◆ Instructions for the task
Lines with the word "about" are the answer; copy each of them from the data below.

(Stored items)

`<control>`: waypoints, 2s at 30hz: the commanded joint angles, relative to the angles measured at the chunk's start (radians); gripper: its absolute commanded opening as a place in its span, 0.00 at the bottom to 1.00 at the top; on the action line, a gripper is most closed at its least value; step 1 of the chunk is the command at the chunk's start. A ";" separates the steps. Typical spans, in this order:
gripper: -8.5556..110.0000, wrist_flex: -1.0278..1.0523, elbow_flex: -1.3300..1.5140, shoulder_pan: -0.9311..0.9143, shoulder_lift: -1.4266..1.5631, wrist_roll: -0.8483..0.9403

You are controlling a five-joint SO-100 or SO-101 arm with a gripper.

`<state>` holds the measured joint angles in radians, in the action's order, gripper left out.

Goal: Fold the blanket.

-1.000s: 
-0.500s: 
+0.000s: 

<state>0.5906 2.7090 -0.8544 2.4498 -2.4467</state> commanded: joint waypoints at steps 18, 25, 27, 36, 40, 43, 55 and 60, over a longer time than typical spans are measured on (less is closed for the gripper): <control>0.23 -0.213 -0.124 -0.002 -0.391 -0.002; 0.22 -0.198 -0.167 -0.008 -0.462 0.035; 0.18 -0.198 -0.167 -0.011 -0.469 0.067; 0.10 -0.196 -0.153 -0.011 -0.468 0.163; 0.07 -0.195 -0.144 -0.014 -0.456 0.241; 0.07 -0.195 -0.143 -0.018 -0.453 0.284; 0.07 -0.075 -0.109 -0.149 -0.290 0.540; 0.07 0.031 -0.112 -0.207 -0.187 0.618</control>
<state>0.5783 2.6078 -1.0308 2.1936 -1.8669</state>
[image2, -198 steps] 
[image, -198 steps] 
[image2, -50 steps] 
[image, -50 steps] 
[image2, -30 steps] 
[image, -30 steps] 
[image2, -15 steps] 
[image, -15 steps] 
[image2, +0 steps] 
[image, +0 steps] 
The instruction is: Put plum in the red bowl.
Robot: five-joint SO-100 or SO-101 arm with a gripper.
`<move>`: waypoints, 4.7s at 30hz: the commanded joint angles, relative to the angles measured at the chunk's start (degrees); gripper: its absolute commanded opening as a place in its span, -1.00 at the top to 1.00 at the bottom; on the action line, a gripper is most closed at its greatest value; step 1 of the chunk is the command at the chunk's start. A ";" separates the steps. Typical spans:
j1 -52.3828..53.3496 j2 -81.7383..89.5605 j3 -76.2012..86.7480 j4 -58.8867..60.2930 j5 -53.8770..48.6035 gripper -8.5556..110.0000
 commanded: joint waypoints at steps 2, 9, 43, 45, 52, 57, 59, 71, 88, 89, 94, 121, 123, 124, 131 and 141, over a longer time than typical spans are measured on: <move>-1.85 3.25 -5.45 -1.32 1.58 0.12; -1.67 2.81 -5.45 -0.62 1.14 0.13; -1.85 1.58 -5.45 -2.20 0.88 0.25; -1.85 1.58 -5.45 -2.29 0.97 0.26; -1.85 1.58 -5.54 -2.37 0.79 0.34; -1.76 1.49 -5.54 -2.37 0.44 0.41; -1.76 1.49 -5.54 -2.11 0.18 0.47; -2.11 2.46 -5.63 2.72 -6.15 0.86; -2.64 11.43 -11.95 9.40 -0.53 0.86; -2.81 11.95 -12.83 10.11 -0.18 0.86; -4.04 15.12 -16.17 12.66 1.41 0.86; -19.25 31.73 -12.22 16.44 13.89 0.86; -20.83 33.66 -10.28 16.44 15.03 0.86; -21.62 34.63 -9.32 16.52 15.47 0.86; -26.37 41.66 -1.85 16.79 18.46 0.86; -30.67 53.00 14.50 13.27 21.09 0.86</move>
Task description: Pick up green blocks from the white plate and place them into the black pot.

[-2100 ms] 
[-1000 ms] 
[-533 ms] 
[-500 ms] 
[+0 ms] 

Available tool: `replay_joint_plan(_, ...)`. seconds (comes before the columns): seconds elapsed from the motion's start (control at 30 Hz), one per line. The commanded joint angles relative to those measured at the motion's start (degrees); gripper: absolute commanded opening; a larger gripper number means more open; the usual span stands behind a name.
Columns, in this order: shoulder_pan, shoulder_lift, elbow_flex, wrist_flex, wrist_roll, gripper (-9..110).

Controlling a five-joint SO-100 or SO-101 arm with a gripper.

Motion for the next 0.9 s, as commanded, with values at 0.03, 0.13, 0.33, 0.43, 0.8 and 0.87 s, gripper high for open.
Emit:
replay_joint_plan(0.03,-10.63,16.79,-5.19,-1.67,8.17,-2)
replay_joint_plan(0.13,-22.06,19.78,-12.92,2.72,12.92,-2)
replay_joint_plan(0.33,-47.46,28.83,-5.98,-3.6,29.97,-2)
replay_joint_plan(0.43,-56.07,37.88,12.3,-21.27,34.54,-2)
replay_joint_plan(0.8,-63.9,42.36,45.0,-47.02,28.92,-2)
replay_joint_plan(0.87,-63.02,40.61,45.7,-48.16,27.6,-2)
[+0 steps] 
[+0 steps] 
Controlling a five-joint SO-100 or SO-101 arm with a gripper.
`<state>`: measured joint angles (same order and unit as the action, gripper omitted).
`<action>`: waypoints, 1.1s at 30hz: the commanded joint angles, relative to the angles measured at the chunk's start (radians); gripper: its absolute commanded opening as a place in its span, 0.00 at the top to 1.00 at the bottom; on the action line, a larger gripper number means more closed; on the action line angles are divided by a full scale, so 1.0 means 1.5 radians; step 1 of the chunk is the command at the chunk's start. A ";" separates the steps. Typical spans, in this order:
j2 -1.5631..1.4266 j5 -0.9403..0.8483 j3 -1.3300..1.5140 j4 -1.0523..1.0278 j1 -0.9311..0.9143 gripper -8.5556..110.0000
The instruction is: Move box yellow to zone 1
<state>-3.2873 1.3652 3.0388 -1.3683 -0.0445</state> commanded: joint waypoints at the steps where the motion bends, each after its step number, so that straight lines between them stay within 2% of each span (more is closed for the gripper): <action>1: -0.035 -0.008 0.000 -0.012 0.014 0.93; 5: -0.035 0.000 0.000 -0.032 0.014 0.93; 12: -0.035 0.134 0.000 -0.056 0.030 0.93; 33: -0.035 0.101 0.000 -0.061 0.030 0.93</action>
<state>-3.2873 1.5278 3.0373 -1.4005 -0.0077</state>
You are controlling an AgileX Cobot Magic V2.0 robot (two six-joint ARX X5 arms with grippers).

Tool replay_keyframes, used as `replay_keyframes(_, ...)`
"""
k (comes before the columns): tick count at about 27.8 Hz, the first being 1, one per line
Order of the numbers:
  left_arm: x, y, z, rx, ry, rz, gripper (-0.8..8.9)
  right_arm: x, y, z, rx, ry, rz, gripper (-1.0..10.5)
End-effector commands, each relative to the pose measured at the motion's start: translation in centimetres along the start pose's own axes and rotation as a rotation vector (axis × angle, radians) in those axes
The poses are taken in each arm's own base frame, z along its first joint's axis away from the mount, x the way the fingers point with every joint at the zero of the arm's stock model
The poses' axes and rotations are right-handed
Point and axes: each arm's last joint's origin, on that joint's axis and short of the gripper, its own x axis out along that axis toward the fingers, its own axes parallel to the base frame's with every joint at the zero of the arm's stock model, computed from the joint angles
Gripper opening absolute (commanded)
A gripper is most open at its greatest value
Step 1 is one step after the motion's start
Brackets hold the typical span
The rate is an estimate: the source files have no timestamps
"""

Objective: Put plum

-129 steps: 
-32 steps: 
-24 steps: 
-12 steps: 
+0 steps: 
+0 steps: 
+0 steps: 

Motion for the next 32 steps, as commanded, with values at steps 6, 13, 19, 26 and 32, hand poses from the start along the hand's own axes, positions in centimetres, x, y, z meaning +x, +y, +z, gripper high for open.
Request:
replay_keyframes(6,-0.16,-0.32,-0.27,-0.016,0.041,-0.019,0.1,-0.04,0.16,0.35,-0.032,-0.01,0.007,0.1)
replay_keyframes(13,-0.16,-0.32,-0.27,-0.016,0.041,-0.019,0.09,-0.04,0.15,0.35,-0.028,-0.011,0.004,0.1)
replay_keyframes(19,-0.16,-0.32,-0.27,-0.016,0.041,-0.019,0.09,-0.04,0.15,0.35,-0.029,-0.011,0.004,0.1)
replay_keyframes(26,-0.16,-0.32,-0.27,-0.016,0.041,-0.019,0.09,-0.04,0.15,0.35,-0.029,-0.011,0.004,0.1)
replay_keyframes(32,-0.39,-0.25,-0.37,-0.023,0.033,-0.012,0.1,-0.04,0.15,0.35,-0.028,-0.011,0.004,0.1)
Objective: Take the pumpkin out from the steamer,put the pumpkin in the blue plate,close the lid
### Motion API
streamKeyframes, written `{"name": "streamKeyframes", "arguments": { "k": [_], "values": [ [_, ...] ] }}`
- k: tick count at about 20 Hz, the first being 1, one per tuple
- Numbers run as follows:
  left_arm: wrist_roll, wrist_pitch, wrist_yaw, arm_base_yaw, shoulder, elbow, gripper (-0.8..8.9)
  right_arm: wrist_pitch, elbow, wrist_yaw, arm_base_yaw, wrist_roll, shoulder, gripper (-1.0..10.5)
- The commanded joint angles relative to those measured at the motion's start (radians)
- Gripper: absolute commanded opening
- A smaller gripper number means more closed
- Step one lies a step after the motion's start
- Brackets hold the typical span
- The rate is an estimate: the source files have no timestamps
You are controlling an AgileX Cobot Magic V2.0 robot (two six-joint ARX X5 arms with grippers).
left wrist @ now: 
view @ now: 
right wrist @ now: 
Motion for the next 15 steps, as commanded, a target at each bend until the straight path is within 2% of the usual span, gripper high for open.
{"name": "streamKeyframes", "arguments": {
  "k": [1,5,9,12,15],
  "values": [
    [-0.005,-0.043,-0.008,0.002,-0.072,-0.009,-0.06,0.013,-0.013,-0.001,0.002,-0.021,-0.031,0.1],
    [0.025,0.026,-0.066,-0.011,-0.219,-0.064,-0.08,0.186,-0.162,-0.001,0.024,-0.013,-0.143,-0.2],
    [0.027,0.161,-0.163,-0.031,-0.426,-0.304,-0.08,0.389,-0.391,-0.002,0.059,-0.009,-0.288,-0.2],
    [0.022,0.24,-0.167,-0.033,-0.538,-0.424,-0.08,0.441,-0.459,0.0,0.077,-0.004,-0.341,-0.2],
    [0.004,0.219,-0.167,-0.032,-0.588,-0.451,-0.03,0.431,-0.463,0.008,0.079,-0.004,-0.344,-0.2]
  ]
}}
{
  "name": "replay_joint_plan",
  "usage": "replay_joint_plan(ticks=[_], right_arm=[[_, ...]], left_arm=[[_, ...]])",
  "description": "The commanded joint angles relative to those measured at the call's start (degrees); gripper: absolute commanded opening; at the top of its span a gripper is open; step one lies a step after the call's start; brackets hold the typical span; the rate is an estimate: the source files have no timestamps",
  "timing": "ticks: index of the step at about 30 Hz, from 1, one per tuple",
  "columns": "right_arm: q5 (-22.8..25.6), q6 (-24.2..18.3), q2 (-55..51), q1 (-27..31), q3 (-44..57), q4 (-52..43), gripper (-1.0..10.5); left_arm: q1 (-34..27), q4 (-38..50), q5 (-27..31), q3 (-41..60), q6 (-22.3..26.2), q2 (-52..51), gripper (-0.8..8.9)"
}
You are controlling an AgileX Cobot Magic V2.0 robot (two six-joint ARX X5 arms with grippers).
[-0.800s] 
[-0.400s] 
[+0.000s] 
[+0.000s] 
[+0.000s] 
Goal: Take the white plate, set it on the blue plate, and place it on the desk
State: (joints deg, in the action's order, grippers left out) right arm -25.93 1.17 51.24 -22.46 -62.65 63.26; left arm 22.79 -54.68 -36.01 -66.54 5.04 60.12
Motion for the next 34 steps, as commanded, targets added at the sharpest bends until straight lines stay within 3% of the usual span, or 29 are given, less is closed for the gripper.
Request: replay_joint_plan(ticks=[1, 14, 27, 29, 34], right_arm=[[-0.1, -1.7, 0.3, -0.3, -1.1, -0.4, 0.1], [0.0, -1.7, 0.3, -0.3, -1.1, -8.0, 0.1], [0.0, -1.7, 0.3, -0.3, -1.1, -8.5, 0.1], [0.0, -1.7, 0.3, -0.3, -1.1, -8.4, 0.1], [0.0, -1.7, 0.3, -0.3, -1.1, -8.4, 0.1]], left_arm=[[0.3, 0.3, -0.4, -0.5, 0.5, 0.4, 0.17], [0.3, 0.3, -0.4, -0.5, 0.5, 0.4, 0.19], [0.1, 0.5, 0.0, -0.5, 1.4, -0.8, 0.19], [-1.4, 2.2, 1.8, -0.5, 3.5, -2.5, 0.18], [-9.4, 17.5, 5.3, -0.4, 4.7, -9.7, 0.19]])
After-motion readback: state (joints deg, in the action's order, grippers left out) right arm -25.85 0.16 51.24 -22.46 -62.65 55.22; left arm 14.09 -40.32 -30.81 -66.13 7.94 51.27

◆ Task output
k (comes before the columns): tick count at about 27.8 Hz, the first being 1, one per line
- k: tick count at about 20 Hz, the first being 1, one per tuple
  "timing": "ticks: index of the step at about 30 Hz, from 1, one per tuple",

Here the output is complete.